All of the data must be output exactly, with every picture left out.

Start of Block

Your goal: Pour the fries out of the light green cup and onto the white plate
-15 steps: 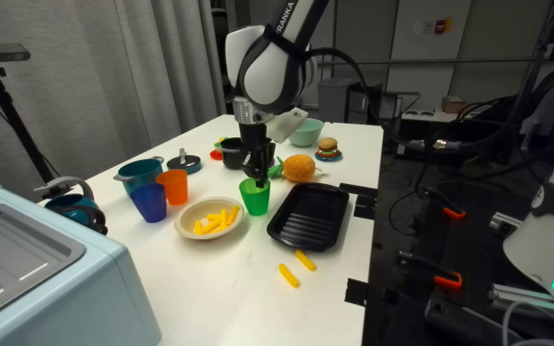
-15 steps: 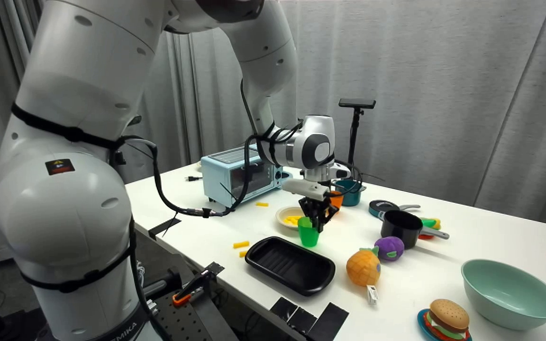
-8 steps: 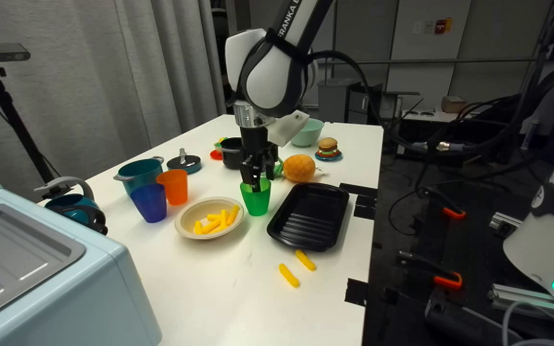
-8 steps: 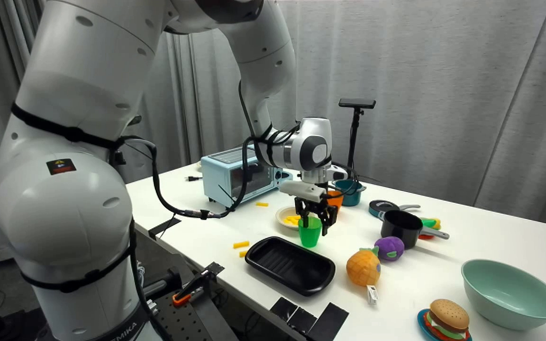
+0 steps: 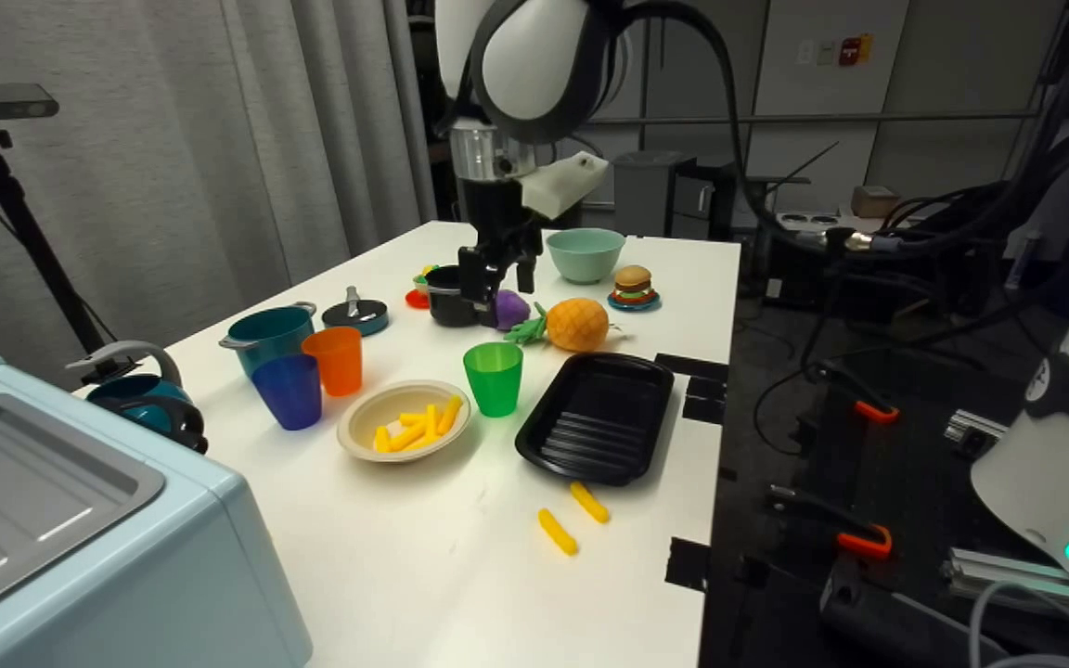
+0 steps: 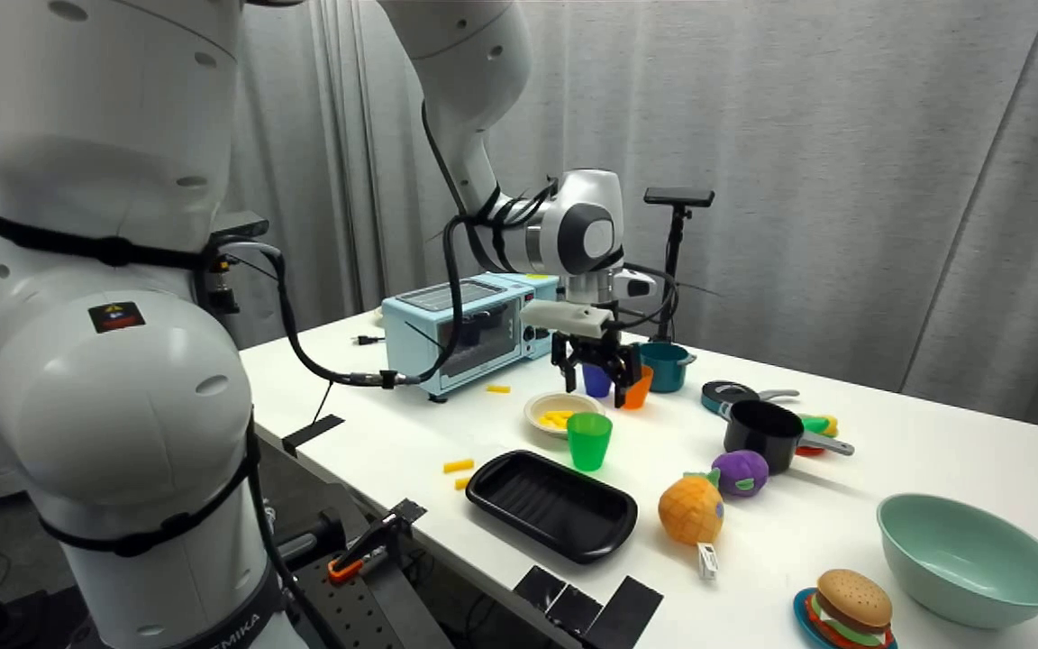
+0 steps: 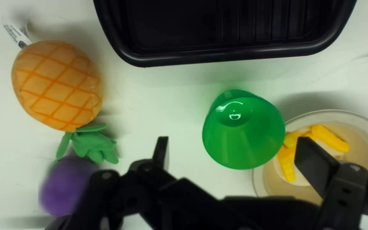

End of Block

» **Exercise output**:
Your goal: Pour the fries out of the light green cup and onto the white plate
-15 steps: 
-15 steps: 
-8 steps: 
-8 steps: 
+0 steps: 
+0 steps: 
+0 steps: 

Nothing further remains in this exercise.